In contrast, in, Izmir, not long before the same conference, in an excellent overview of
where language teachers stand on the global platform, Rod Bolitho issued a number of
couched warnings, including the amorphous umbrella influence of organizations such as
the Council of Europe, the likelihood that in a decade’s time, nobody will be guaranteed
a job for life, and the prediction made by Alvin Toffler in ‘Future Shock’ in the early
1980s, now a reality, that we are totally unprepared for the rate of change that we are
experiencing in the 21st century. These messages imply a future that requires breadth of
education with languages as pivotal subjects in the curriculum. As teachers, can we
adjust?

So where do we go and what do we do beyond training to become 21 st century


teachers? One solution is to revert to basics in order to stabilize, readjust, take stock,
and develop into professionals who fit not only their own self-image, but also the
perception of those who judge the wants and needs of 21 st century society. Beyond
TEFL training lies teaching, but what characteristics does this new breed of professional
exhibit?

- Solid pedagogic training as well as specialist subject training.

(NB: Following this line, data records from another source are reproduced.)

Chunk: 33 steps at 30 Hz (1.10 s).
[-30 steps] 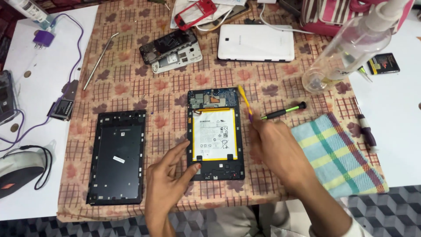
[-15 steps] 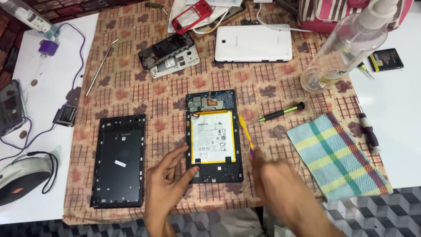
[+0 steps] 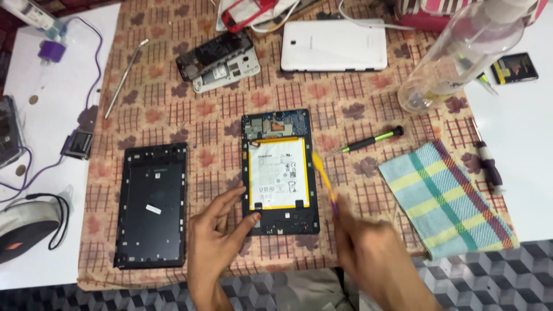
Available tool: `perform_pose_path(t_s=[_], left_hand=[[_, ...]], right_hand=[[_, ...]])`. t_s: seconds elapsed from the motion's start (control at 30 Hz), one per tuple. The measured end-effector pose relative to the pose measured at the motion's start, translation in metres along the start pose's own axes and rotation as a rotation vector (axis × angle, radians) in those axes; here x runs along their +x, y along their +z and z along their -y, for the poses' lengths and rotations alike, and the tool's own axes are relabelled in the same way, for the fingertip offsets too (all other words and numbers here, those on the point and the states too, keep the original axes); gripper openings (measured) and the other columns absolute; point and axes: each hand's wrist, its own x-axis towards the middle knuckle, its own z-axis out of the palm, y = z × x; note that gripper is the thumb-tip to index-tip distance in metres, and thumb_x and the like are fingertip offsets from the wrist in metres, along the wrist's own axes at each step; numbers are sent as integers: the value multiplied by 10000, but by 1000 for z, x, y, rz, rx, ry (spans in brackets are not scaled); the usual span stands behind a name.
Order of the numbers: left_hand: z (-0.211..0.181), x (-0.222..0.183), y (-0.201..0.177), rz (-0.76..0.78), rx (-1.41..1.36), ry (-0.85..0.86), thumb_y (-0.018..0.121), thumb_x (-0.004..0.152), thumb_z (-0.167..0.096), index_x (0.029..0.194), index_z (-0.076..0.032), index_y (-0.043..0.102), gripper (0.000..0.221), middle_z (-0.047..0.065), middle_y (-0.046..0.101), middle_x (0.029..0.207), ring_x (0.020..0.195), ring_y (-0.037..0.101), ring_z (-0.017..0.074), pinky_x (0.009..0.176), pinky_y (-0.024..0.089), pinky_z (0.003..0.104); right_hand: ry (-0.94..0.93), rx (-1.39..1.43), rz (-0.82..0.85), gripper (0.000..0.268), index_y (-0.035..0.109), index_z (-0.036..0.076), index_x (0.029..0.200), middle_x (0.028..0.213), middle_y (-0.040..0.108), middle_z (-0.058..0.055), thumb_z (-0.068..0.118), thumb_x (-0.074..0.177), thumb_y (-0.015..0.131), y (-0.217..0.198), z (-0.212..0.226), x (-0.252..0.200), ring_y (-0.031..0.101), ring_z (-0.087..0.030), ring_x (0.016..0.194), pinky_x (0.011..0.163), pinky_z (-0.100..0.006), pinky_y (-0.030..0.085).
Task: The person uses a yellow plastic spudger to pry and separate the battery from the internal frame of a disassembled tablet. They apply a liquid from a spray bottle to the battery area and continue prying around the edges to loosen the adhesive.
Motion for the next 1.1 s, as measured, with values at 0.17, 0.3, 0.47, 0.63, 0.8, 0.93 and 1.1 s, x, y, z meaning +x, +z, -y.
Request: perform_pose_path(t_s=[0.17,0.3,0.47,0.63,0.8,0.93,1.1], left_hand=[[-6,0,1,-11,31,-21,835,731,38,1258,32,672,551,257,730,1238,1214,692,247,998,559,291],[-9,1,-1,16,22,65,821,753,44,1253,46,675,521,247,731,1255,1199,699,222,997,564,273],[-8,-1,1,-4,32,-114,827,738,35,1234,7,695,514,209,787,1184,1016,748,160,820,604,252],[-10,0,0,2,17,-6,828,740,44,1238,18,691,518,226,752,1235,1128,718,203,940,566,280],[-6,-3,0,-9,-5,-21,829,744,22,1245,16,675,524,230,730,1254,1229,693,248,1038,547,321],[-13,0,-3,14,39,-4,822,751,21,1248,-3,687,516,224,744,1245,1198,705,220,983,576,289],[-15,-2,-2,-11,64,-68,842,738,18,1232,-11,703,514,209,758,1228,1148,728,184,882,586,243]], right_hand=[[106,55,40,369,652,-50,1242,580,661,-240,85,905,590,-12,2,27,678,-292,415,448,-430,527],[164,121,86,355,699,-15,1209,555,675,-233,119,896,597,-30,28,24,693,-278,405,456,-428,523],[249,76,156,349,657,-21,1251,571,648,-242,123,941,583,-26,19,26,655,-316,402,452,-440,507],[155,62,127,415,627,-55,1283,527,653,-215,97,901,573,-22,12,18,663,-294,376,426,-433,508],[54,-266,101,457,523,-112,1331,648,679,-222,86,922,570,-4,17,18,692,-347,549,505,-450,535],[67,-475,231,702,358,-108,1496,866,727,-206,58,847,568,4,22,11,729,-363,634,605,-477,580],[78,-605,293,812,228,-96,1593,919,713,-209,37,855,542,16,1,16,731,-355,690,611,-454,610]])
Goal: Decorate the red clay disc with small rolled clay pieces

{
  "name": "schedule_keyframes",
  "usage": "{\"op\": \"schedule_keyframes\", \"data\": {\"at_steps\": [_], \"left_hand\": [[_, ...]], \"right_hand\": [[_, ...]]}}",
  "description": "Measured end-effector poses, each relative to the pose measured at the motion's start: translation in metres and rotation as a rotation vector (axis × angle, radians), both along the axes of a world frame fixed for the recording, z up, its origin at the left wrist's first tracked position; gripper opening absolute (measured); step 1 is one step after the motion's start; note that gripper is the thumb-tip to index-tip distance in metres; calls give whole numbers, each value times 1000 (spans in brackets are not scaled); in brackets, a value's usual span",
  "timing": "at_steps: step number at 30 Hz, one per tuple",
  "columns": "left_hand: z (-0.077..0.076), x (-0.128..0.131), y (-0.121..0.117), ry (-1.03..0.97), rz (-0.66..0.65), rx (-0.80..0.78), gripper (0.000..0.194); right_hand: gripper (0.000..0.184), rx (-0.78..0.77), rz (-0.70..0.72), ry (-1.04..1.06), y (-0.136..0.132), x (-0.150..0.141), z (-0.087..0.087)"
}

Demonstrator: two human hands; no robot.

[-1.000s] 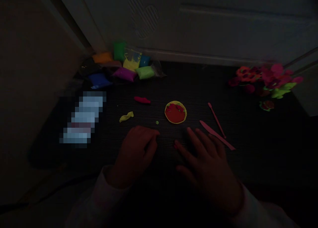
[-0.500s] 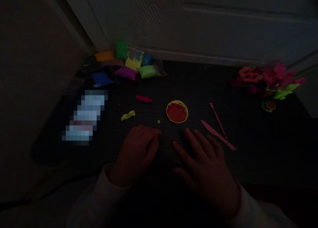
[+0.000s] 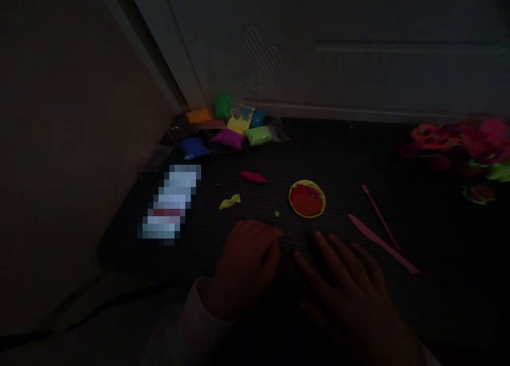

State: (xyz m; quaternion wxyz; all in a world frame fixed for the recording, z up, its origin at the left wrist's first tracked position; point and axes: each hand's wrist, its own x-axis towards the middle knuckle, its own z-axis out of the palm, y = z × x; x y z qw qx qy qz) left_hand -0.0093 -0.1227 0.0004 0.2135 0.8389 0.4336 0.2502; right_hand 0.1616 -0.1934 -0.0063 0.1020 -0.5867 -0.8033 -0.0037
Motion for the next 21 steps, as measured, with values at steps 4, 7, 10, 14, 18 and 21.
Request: {"op": "schedule_keyframes", "data": {"at_steps": [4,7,10,14,18,21], "left_hand": [[0,-2,-1,-12,-3,-12,16],[0,-3,0,-14,-10,0,17],[1,-3,0,-5,-12,4,16],[1,-2,1,-12,-13,23,17],[0,-1,1,2,-18,28,16],[-1,-1,1,-1,-15,29,16]], "right_hand": [[47,0,-30,4,0,-2,-1],[48,-25,-37,-8,-1,-3,-1],[49,-42,-28,-16,-1,-4,-1],[52,-46,-61,-29,-2,-5,0],[51,-62,-71,-34,-2,-5,2],[51,-62,-77,-34,-1,-5,3]]}}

- A sound knowledge of the English language (including its phonological
aspects, recent changes in the language, its varieties, and the influence of
computer technology), and its cultural context.
- Knowledge of another language and better still the language of the host
country if working overseas.
- The ability to identify and meet the needs of the learners in the host
country.
- The ability to manage people, space, time and resources.
- The ability to teach the learners, not the book.
- The ability to facilitate learning, not just to convey information.
- A teaching persona.
- A sense of vocation.

It is probably the last of these which is vital, because it is the caring, motivated teacher
who will acquire and develop the other characteristics over time, and will adjust to their
prevailing learning environment. A colleague of mine, in a recent training session, drew
the analogy between extrinsically/intrinsically-motivated students and extrinsically/
intrinsically motivated teachers. It is the intrinsically motivated teacher that we are after.

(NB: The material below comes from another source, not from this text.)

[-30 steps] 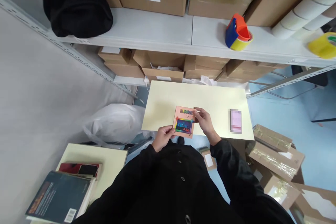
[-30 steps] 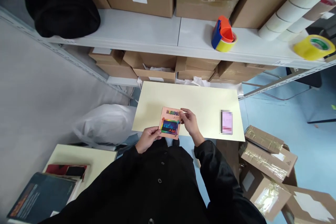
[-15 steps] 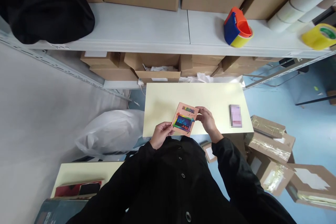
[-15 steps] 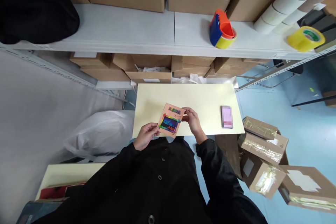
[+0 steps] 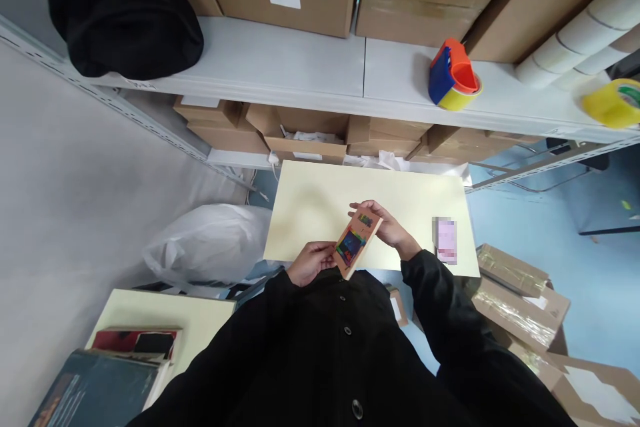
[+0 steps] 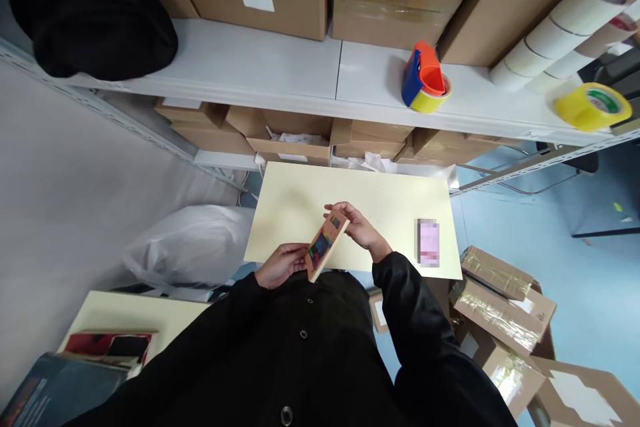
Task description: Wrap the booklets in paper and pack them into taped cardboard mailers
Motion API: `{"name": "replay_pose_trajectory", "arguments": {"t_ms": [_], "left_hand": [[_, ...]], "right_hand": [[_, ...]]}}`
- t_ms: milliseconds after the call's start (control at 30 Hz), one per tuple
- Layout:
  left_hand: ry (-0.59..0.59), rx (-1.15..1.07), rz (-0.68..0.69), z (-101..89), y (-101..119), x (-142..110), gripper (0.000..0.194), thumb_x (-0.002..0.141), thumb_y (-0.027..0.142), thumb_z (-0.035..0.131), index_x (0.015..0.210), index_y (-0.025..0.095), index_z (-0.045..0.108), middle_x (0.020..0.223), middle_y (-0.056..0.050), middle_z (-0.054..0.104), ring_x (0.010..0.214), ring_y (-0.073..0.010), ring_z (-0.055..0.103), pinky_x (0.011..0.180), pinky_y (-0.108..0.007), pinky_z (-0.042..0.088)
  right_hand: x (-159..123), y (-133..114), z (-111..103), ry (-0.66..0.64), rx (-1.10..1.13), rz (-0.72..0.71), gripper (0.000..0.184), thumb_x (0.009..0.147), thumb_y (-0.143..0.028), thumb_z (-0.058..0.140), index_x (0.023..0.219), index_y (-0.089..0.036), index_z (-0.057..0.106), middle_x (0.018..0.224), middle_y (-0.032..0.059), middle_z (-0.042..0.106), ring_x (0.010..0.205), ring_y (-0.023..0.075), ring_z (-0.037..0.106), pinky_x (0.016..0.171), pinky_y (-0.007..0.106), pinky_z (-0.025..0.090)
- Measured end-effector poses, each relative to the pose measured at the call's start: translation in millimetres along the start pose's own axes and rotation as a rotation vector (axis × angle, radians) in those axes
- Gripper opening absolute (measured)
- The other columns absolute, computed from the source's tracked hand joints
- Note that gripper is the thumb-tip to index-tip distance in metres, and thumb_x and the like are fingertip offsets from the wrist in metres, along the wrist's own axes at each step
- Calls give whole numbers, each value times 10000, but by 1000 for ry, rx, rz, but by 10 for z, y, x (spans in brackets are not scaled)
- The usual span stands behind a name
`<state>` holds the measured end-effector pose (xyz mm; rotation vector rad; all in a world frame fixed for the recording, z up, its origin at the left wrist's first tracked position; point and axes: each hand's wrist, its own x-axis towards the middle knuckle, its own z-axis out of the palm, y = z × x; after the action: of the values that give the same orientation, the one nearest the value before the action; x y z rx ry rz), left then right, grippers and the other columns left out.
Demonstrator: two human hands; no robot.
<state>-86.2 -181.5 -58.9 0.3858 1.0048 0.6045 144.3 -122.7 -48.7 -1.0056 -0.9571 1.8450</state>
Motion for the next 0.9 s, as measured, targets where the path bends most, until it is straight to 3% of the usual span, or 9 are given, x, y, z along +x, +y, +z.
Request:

What is teaching, after all? I have a long list of definitions culled from books on
education and from the Internet. Recently, I watched a lesson delivered by a middle-
aged native speaker with serious health problems. The teacher had taken the trouble to
find out about the welfare of individual students in his class, had turned a barren room
into a stimulating learning environment, and taught a lesson which, though the TEFL
methodology was occasionally skewed, contained language, culture, life experience and
personalisation. The teacher taught from the heart, and it brought to mind perhaps the
best definition of teaching that I have found, strangely enough from a school of
equestrianism in France: ‘Teaching is a practice that allows the horse to learn something
new, using know-how, tact and softness’.

Steve Darn
November 2004
Steve Darn is a teacher, trainer and trainer-trainer at the Izmir University of Economics, Turkey.